• [Work instruction]
Every single entry must be restated word for word.

◆ ◆ ◆ ◆

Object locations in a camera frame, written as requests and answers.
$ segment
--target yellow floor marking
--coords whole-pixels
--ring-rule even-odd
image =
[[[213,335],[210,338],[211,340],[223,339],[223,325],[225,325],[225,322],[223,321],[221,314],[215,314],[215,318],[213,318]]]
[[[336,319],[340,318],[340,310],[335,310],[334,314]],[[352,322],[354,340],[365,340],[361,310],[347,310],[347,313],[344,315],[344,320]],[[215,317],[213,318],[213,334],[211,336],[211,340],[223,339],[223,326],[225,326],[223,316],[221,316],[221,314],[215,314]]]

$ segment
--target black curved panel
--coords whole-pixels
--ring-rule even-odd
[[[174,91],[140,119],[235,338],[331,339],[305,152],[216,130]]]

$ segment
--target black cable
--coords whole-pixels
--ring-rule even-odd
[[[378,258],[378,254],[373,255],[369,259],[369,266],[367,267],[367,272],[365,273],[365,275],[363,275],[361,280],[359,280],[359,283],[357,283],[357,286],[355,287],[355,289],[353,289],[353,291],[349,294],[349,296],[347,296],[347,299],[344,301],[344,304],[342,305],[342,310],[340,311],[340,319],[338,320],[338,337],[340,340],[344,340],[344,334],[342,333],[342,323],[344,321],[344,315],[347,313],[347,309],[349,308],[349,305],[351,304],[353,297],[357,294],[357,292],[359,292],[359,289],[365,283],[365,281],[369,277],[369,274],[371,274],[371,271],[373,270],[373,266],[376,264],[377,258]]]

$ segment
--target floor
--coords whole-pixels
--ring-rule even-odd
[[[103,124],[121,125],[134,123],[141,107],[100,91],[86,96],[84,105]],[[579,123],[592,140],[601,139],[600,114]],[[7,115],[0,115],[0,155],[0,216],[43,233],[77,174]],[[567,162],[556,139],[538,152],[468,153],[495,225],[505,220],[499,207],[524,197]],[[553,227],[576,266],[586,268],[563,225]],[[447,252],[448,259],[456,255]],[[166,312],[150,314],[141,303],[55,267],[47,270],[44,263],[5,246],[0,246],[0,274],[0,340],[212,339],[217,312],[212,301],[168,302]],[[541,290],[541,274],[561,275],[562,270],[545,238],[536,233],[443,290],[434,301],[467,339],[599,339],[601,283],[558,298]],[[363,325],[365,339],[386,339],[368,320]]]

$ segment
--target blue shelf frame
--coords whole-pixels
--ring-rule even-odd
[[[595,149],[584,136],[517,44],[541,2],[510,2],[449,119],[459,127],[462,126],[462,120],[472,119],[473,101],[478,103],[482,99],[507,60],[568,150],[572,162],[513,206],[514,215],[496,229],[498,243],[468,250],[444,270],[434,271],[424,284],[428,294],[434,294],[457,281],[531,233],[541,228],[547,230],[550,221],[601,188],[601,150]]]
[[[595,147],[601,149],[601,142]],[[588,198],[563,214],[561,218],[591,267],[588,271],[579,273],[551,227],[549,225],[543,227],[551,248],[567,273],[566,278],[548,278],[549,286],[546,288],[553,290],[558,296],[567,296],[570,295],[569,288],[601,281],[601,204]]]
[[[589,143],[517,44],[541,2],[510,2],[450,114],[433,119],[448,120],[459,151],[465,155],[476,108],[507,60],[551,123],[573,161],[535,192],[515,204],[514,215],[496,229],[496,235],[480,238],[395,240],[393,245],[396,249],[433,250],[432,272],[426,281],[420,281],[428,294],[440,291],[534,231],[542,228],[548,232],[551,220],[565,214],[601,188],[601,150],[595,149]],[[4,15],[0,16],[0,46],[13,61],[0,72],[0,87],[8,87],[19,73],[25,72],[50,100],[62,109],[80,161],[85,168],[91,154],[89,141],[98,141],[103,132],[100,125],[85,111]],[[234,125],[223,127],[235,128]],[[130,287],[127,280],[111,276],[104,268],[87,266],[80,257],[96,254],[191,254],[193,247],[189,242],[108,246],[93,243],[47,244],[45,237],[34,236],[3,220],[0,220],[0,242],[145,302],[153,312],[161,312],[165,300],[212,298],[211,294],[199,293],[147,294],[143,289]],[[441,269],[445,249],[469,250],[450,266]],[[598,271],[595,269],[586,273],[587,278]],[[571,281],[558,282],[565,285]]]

◆ ◆ ◆ ◆

• [Answer section]
Object locations in a camera frame, written as requests and answers.
$ segment
--target yellow floor marking
--coords whole-pixels
--ring-rule even-odd
image =
[[[213,335],[210,338],[211,340],[223,339],[223,325],[225,325],[225,322],[223,321],[221,314],[215,314],[215,318],[213,318]]]
[[[336,319],[340,318],[340,310],[335,310],[334,314]],[[352,322],[354,340],[365,340],[361,310],[347,310],[347,313],[344,315],[344,320]],[[215,317],[213,318],[213,334],[211,336],[211,340],[223,339],[223,326],[225,326],[223,316],[221,316],[221,314],[215,314]]]

$ segment
--target black curved panel
--coords whole-pixels
--ring-rule even-odd
[[[174,91],[140,119],[235,338],[331,339],[305,152],[216,130]]]

$ segment
--target black cable
--coords whole-pixels
--ring-rule even-odd
[[[378,258],[378,254],[373,255],[369,259],[369,266],[367,267],[367,272],[365,273],[365,275],[363,275],[361,280],[359,280],[359,283],[357,283],[357,286],[355,287],[355,289],[353,289],[353,291],[349,294],[349,296],[347,296],[347,299],[344,301],[344,304],[342,305],[342,310],[340,311],[340,319],[338,320],[338,337],[340,340],[344,340],[344,334],[342,333],[342,323],[344,321],[344,315],[347,313],[347,309],[349,308],[349,305],[351,304],[353,297],[357,294],[357,292],[359,292],[359,289],[365,283],[365,281],[369,277],[369,274],[371,274],[371,271],[373,270],[373,266],[376,264],[377,258]]]

$ segment
--target floor
--coords whole-pixels
--ring-rule even-odd
[[[103,124],[121,125],[134,123],[141,107],[100,91],[86,96],[84,105]],[[579,123],[592,140],[601,139],[600,114]],[[7,115],[0,115],[0,155],[0,216],[43,233],[77,174]],[[567,162],[556,139],[538,152],[468,153],[495,225],[505,220],[499,207],[524,197]],[[553,227],[576,266],[586,268],[563,225]],[[447,252],[448,259],[456,255]],[[166,312],[150,314],[141,303],[55,267],[47,270],[44,263],[5,246],[0,246],[0,274],[0,340],[212,339],[217,312],[212,301],[168,302]],[[541,290],[541,274],[561,275],[562,270],[545,238],[536,233],[443,290],[434,301],[467,339],[599,339],[601,283],[558,298]],[[363,325],[365,339],[386,339],[368,320]]]

$ segment
--target blue shelf frame
--coords whole-pixels
--ring-rule even-odd
[[[595,149],[584,136],[517,44],[541,2],[510,2],[449,119],[459,127],[462,126],[462,120],[472,119],[473,101],[478,103],[482,99],[507,60],[568,150],[572,162],[513,206],[514,215],[496,229],[498,243],[468,250],[444,270],[434,271],[424,284],[428,294],[434,294],[457,281],[531,233],[541,228],[547,230],[550,221],[601,188],[601,150]]]
[[[595,147],[601,149],[601,142]],[[588,198],[563,214],[561,218],[591,267],[588,271],[579,273],[551,227],[549,225],[543,227],[551,248],[567,273],[566,278],[548,278],[549,286],[546,288],[553,290],[558,296],[567,296],[570,295],[569,288],[601,281],[601,204]]]
[[[589,143],[517,44],[541,2],[510,2],[450,114],[433,119],[448,120],[459,151],[465,155],[476,108],[507,60],[551,123],[573,161],[535,192],[515,204],[514,215],[496,229],[496,235],[480,238],[395,240],[393,245],[396,249],[433,250],[432,272],[426,281],[420,281],[428,294],[440,291],[534,231],[542,228],[548,232],[551,220],[565,214],[601,188],[601,150],[595,149]],[[4,15],[0,16],[0,46],[13,61],[0,72],[0,87],[8,87],[19,73],[25,72],[50,100],[62,109],[80,161],[85,168],[91,154],[89,141],[98,141],[103,132],[100,125],[85,111]],[[234,125],[223,127],[235,128]],[[130,287],[127,280],[111,276],[104,268],[87,266],[80,257],[96,254],[191,254],[193,247],[189,242],[108,246],[93,243],[47,244],[45,237],[34,236],[3,220],[0,220],[0,242],[145,302],[153,312],[161,312],[165,300],[212,298],[211,294],[199,293],[147,294],[143,289]],[[441,269],[445,249],[469,250],[450,266]],[[598,271],[595,269],[586,273],[587,278]],[[571,281],[558,282],[565,285]]]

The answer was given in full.